**What to produce:** Among the records that follow, find the line with "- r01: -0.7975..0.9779" and the line with "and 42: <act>". Set down those lines and all lines between them exactly, without adding anything.
====== Data ======
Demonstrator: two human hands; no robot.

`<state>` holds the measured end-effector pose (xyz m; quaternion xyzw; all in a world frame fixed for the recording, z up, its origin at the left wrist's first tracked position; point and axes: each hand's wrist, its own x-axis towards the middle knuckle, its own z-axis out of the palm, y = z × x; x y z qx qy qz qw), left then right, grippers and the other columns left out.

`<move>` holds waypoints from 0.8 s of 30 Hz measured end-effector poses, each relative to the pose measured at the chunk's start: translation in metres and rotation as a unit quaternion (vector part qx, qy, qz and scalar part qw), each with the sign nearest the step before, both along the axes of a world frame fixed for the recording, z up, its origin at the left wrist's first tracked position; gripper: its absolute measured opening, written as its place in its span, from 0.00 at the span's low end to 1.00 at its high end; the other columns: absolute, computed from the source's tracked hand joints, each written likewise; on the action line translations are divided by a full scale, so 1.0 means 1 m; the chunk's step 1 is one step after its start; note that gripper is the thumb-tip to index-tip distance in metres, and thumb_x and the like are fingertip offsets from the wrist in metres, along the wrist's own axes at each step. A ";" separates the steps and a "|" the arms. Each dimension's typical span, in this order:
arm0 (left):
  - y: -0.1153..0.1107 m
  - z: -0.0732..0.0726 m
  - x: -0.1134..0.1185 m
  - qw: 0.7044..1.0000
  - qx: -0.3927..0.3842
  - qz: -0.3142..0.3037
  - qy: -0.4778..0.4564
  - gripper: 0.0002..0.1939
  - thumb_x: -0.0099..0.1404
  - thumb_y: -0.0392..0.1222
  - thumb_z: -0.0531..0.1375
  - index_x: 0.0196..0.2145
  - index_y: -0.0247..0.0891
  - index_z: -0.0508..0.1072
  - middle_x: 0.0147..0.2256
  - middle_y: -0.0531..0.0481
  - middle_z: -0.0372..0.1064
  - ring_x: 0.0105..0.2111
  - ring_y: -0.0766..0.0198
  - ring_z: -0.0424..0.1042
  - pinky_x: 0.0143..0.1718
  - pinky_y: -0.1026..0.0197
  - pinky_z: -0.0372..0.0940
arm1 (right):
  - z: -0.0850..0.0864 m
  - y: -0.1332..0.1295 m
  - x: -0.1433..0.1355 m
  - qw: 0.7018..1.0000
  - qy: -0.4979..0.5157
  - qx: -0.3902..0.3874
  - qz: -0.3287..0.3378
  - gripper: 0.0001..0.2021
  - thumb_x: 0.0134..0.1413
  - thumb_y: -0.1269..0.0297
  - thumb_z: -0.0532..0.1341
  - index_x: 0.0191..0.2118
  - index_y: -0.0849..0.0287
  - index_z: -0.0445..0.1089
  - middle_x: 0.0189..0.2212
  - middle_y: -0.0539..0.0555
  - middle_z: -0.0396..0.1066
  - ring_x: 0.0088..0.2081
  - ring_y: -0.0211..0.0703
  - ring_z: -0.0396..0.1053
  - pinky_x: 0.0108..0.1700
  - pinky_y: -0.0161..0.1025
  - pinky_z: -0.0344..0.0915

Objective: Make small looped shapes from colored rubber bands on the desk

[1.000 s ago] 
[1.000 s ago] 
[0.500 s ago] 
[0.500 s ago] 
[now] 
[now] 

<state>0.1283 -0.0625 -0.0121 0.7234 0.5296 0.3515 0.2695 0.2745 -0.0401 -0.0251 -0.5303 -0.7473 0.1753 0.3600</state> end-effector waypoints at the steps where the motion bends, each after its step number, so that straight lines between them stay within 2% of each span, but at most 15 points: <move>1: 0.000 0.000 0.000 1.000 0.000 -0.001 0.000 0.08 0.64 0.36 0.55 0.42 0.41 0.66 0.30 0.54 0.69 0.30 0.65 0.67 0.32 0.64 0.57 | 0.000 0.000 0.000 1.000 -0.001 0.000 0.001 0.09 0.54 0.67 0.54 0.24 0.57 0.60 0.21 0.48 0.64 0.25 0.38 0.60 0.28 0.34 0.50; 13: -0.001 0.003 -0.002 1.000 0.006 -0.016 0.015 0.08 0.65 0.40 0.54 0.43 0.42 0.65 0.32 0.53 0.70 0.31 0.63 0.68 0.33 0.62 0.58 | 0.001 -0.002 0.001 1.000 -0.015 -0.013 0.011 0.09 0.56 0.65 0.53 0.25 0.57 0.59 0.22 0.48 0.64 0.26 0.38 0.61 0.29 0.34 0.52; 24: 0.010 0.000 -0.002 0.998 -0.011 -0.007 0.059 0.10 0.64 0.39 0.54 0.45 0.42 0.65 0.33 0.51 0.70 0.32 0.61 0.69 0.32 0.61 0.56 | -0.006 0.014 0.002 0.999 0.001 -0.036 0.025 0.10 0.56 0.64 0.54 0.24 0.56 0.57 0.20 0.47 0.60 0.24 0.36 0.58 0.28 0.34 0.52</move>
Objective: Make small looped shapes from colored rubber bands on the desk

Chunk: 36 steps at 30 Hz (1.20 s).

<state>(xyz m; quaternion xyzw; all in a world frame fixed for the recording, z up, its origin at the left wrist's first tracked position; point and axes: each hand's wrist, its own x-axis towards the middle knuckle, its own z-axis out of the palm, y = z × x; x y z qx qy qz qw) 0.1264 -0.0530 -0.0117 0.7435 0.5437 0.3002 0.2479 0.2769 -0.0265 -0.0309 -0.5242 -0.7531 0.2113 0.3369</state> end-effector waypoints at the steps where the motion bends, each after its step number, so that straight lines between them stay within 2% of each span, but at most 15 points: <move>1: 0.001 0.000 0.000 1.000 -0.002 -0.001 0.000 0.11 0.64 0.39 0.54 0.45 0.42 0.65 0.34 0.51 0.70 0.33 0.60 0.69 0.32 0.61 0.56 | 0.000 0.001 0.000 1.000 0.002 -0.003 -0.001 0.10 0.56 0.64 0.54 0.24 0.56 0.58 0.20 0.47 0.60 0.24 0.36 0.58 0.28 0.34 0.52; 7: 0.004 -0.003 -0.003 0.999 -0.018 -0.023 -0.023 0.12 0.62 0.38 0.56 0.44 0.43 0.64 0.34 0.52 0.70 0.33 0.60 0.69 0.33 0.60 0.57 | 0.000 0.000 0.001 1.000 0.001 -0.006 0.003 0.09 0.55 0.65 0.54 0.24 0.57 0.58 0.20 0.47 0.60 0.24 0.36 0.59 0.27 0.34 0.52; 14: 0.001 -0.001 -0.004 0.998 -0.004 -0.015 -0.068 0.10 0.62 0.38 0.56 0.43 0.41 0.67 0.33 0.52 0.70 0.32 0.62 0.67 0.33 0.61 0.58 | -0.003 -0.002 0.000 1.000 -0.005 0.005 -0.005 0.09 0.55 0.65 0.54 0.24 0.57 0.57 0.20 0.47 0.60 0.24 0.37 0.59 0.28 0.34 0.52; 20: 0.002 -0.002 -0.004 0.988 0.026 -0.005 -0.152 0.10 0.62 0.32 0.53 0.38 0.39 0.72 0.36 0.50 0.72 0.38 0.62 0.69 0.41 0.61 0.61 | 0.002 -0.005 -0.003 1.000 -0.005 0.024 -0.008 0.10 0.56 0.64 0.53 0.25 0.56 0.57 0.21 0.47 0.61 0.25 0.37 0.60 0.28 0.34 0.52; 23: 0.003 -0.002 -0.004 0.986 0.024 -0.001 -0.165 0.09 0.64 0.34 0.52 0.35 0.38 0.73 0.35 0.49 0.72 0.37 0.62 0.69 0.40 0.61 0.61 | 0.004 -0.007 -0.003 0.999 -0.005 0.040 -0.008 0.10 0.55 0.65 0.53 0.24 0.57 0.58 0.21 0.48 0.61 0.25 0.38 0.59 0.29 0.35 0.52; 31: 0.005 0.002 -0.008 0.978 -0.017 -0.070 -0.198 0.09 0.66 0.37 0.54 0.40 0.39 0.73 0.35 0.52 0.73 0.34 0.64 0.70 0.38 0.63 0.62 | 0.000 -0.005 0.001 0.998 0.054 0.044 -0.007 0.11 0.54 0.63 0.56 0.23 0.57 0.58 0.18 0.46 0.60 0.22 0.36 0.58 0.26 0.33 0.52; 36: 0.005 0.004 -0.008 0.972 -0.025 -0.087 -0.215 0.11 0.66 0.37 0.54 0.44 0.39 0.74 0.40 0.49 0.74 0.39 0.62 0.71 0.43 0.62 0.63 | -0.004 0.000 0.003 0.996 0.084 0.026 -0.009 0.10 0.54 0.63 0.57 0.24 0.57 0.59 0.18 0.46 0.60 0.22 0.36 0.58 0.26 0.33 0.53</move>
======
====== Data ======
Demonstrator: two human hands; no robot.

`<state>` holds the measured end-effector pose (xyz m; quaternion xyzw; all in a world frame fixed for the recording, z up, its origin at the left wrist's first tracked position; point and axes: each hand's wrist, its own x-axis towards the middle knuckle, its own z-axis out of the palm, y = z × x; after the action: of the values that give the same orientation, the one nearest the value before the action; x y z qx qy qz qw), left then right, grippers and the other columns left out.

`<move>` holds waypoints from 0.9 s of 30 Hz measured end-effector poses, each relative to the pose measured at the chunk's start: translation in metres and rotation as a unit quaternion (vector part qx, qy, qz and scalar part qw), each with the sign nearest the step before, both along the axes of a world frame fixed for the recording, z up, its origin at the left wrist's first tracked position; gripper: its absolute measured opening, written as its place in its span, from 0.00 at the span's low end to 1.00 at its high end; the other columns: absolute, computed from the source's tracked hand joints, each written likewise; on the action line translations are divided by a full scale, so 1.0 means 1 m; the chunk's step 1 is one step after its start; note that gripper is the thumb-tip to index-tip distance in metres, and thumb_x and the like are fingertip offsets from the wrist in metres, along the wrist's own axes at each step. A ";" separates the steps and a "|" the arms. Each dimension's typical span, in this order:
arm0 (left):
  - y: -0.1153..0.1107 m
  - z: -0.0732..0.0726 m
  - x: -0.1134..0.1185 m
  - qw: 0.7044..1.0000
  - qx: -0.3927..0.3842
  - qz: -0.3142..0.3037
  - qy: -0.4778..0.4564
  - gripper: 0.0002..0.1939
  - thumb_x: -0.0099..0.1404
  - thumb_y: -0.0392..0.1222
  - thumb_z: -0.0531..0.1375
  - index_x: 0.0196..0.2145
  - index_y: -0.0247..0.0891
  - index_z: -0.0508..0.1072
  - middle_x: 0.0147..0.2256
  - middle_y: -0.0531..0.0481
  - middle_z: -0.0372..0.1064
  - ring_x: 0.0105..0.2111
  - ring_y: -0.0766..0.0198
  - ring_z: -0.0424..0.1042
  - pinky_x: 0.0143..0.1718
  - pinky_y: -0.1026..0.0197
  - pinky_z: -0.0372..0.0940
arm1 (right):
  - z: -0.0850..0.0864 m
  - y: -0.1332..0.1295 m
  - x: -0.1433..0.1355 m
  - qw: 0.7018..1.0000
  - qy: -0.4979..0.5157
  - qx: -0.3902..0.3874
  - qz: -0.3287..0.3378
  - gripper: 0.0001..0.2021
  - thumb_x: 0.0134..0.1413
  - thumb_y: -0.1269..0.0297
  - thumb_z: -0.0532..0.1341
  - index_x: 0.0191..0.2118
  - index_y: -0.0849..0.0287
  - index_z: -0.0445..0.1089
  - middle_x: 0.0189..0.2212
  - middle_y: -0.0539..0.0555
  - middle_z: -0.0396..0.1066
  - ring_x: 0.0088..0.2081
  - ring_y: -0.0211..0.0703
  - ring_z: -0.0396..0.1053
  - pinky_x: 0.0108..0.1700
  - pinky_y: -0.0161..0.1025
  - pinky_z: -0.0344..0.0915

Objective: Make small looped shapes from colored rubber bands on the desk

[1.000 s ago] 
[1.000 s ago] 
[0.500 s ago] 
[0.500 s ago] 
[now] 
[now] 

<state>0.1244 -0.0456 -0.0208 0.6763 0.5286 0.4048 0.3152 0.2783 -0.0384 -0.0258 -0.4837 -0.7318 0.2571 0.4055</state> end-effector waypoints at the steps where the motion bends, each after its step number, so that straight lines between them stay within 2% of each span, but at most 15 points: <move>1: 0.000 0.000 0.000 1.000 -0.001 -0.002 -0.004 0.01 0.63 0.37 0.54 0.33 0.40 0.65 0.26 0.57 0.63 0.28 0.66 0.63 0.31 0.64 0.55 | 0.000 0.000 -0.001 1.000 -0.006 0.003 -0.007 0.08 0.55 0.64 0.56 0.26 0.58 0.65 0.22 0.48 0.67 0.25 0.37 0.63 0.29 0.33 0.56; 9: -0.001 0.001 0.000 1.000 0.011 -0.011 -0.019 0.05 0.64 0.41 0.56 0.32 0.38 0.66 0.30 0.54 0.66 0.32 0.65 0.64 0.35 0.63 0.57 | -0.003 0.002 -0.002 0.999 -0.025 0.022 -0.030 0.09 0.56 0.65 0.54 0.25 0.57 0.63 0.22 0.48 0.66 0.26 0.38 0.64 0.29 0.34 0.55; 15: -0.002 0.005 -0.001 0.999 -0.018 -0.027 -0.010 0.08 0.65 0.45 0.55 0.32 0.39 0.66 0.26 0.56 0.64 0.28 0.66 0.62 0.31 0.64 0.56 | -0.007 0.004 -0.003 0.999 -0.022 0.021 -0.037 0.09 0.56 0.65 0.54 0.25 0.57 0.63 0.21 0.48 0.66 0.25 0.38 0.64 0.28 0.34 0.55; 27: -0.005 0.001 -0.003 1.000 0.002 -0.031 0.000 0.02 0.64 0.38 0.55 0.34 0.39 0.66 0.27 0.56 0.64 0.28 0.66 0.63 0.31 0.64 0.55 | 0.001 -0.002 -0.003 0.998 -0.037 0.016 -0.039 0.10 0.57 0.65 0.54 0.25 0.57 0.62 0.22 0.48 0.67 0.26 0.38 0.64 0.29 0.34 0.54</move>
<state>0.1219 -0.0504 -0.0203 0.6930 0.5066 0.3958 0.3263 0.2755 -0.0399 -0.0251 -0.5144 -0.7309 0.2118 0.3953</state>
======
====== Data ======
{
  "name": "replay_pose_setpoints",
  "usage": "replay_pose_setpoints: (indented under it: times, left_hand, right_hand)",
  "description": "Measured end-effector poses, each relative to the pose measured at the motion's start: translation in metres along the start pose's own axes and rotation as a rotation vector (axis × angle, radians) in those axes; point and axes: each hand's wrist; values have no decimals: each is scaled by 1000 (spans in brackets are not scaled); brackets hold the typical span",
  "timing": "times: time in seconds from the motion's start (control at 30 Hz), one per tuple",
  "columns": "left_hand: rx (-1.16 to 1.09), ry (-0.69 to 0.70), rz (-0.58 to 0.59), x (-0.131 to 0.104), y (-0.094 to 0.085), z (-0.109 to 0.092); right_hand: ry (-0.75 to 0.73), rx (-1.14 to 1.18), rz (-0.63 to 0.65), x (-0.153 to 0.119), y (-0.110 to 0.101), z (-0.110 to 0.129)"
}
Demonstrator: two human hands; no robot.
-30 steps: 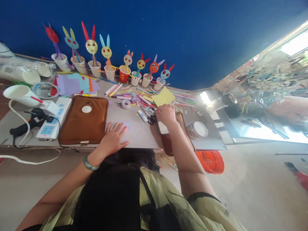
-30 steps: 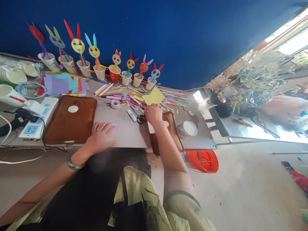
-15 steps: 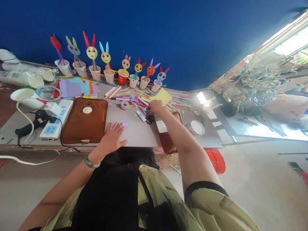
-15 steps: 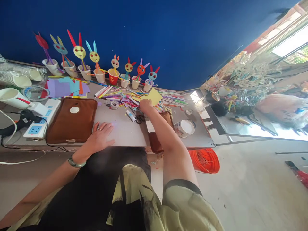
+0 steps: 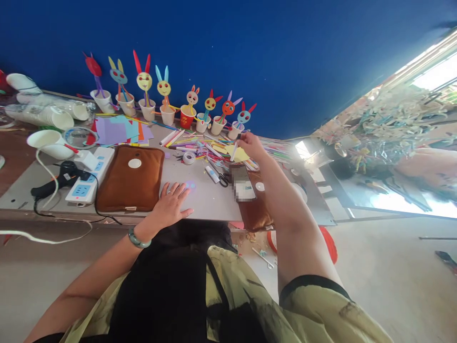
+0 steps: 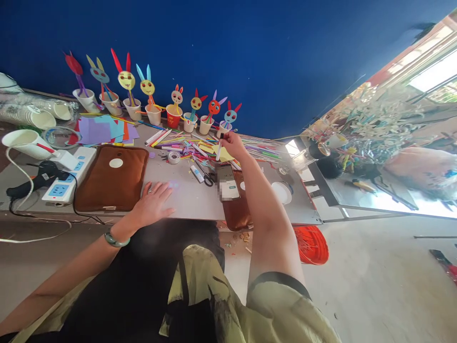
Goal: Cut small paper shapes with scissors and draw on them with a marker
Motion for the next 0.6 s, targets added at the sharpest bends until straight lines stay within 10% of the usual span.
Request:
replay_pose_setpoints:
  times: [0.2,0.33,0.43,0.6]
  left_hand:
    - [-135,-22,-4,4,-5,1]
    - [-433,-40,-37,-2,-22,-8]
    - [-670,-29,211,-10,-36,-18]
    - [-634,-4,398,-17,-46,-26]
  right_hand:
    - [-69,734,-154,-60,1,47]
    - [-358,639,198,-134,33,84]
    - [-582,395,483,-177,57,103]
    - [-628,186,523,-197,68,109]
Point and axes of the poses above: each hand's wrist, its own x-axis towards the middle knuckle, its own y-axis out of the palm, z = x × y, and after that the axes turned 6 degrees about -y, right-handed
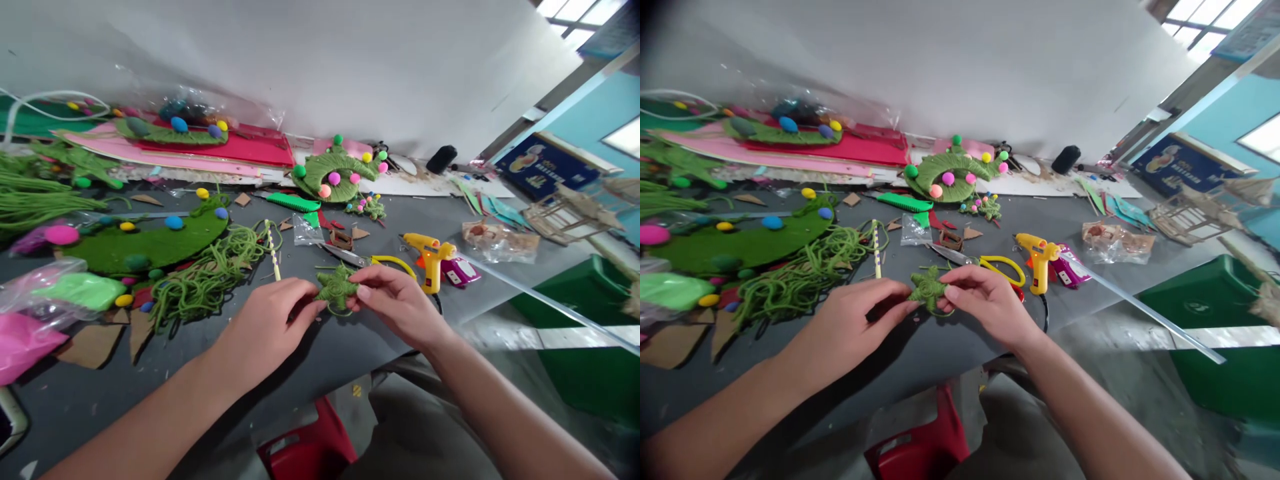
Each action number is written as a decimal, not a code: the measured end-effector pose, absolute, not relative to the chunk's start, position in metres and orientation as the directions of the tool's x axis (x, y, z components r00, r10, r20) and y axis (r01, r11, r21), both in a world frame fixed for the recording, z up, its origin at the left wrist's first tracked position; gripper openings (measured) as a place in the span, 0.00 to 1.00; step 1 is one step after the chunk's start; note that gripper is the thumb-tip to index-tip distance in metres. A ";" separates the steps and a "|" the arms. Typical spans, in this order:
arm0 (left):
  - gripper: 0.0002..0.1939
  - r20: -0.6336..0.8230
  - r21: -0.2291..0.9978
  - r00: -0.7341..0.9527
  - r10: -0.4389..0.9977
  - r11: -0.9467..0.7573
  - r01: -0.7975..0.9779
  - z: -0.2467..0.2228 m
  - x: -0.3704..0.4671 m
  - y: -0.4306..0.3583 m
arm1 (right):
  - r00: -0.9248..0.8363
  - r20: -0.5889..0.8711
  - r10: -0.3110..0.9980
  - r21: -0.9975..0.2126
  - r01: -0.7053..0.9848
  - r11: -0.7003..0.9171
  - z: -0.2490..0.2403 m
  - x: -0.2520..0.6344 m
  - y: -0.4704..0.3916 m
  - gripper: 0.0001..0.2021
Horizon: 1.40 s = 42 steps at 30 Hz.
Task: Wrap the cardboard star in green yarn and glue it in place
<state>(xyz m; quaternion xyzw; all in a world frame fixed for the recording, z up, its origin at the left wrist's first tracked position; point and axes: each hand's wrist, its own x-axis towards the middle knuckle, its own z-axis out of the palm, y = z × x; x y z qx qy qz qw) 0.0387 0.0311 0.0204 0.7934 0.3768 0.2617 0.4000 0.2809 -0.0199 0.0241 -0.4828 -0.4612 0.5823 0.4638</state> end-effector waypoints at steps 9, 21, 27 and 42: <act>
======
**Expected output:**
  - r01: -0.7975..0.9779
  - z: -0.2467..0.2228 m
  - x: -0.3704..0.4671 m
  - y: -0.4306..0.3583 m
arm1 (right):
  - r00: -0.9248..0.8363
  - r20: -0.5889..0.8711
  - r10: -0.3110..0.9980
  - r21: -0.9975..0.2126
  - r01: -0.7053..0.9848
  - r11: -0.7003..0.9171
  - z: -0.2490..0.2403 m
  - x: -0.2520..0.6344 m
  - y: -0.4704..0.3916 m
  - gripper: 0.0001..0.2021
Horizon: 1.40 s = 42 steps at 30 Hz.
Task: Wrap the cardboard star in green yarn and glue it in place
<state>(xyz m; quaternion xyzw; all in a world frame fixed for the recording, z up, its origin at the left wrist's first tracked position; point and axes: each hand's wrist, its own x-axis towards the middle knuckle, its own z-axis out of the palm, y = z × x; x y z qx qy qz qw) 0.0387 0.0311 0.0204 0.7934 0.3768 0.2617 0.4000 0.2809 -0.0199 0.0241 -0.4828 -0.4612 0.5823 0.4638</state> end-effector waypoints at steps 9, 21, 27 and 42: <act>

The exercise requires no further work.